What is the number of lines in the data that hold the string "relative"? Reply with that number only.
Provided records START
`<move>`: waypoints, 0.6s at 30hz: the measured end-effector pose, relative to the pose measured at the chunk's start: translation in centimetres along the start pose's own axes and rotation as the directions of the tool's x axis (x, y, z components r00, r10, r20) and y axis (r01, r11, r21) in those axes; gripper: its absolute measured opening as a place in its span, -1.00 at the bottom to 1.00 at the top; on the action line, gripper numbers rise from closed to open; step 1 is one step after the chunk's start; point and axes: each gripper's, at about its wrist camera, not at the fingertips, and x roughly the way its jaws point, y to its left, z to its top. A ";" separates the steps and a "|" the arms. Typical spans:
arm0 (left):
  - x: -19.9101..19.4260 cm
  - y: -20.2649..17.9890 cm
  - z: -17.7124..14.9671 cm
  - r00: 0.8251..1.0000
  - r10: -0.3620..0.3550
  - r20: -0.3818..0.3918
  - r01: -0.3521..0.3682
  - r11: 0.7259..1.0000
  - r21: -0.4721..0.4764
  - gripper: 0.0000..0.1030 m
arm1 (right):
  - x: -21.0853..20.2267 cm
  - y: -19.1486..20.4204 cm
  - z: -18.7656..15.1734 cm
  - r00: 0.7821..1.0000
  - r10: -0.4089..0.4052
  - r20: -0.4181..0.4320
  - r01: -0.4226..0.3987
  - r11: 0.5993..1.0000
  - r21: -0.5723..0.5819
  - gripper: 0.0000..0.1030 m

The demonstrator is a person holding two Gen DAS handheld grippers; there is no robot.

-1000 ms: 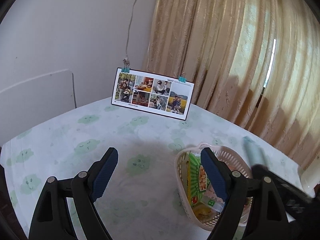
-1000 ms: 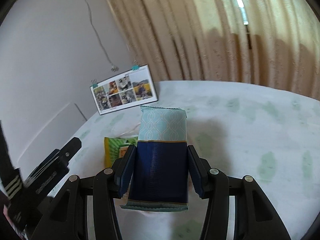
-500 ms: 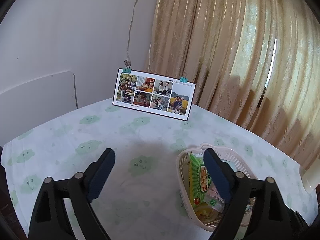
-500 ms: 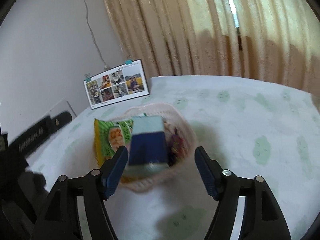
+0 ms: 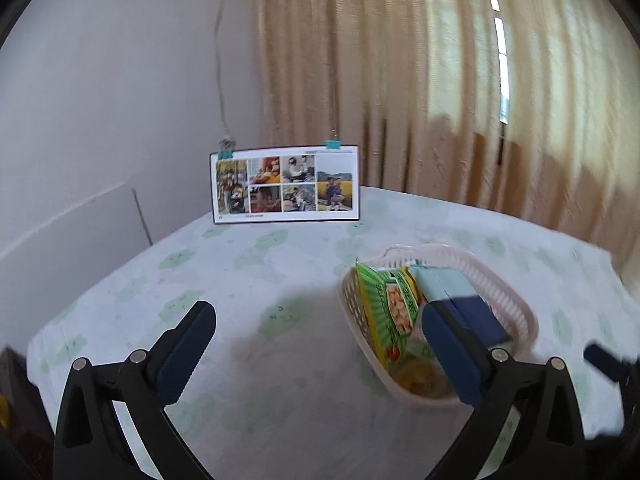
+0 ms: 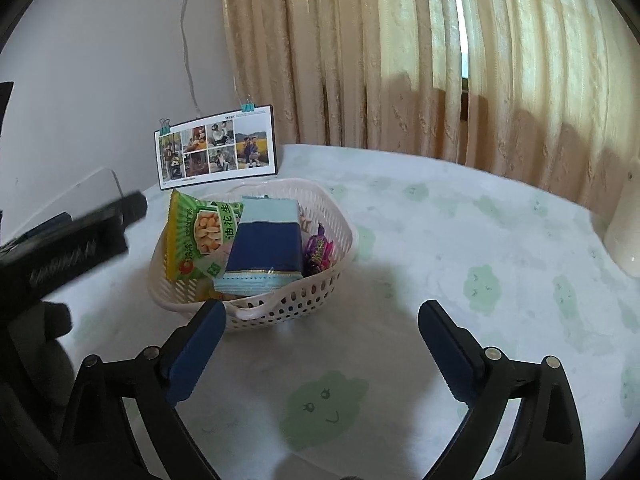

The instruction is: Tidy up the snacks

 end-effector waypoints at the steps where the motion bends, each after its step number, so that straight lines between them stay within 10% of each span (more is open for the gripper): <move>1: -0.6 0.2 0.0 1.000 0.003 0.013 -0.003 1.000 0.009 0.99 | -0.2 0.2 0.1 1.000 -0.006 0.006 0.006 1.000 -0.007 0.90; 18: -1.9 2.1 -1.7 1.000 0.015 -0.025 -0.012 0.994 0.109 0.99 | -2.0 1.6 0.3 0.998 -0.034 0.061 0.039 0.996 -0.076 0.99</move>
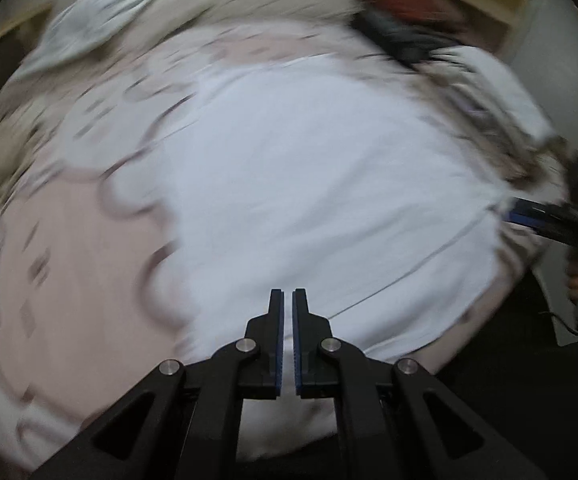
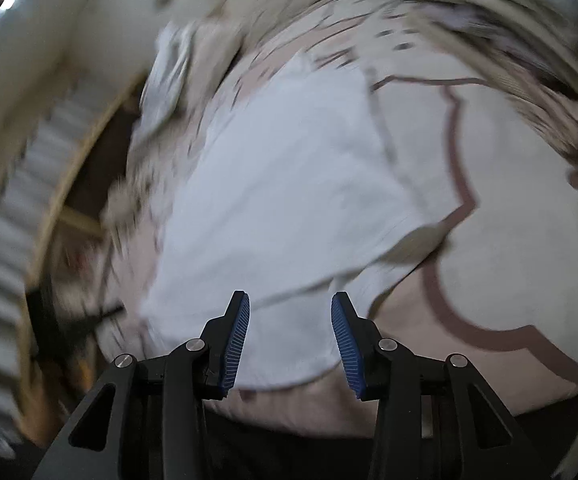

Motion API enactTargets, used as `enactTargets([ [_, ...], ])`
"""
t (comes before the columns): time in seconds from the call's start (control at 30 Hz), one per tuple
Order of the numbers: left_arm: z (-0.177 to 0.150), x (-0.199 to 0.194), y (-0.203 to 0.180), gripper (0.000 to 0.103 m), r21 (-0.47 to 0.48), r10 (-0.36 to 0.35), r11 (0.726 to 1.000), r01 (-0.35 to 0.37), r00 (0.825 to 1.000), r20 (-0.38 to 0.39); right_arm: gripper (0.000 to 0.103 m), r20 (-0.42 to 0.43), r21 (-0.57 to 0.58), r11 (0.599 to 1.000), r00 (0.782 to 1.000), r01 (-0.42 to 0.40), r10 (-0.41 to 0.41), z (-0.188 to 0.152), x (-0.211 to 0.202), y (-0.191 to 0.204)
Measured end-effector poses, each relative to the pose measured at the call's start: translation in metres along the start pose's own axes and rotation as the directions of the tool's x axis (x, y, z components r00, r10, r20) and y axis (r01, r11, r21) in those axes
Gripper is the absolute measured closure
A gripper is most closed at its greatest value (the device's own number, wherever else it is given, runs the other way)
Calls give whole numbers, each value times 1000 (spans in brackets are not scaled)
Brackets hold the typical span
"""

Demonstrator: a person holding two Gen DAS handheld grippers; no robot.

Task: Fold clothes

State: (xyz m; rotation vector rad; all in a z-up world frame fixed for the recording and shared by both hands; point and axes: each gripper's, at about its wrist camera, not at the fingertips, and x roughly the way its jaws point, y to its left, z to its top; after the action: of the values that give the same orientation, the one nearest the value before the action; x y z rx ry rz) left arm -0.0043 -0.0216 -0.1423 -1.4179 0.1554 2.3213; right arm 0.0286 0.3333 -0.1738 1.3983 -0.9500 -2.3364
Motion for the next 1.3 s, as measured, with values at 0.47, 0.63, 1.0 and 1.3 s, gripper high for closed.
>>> enactTargets([
  [0.47, 8, 91, -133, 49, 442, -2, 896, -34, 997, 81, 67, 141, 263, 962, 989, -71, 35, 7, 6, -47],
  [0.63, 4, 100, -134, 60, 440, 34, 895, -67, 996, 82, 95, 133, 278, 958, 990, -75, 39, 12, 13, -45],
  [1.0, 23, 87, -104, 101, 265, 4, 964, -15, 999, 44, 99, 151, 258, 962, 987, -90, 52, 16, -6, -29],
  [1.3, -5, 85, -92, 102, 353, 49, 935, -38, 999, -24, 99, -10, 177, 982, 998, 66, -65, -3, 13, -25],
])
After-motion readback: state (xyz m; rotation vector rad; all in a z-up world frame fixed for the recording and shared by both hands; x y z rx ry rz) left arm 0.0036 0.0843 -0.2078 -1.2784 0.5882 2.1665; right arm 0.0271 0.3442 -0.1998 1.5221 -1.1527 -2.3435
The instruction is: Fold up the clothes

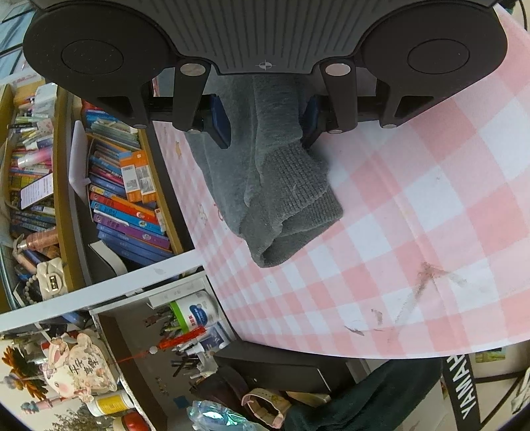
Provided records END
* Your response
2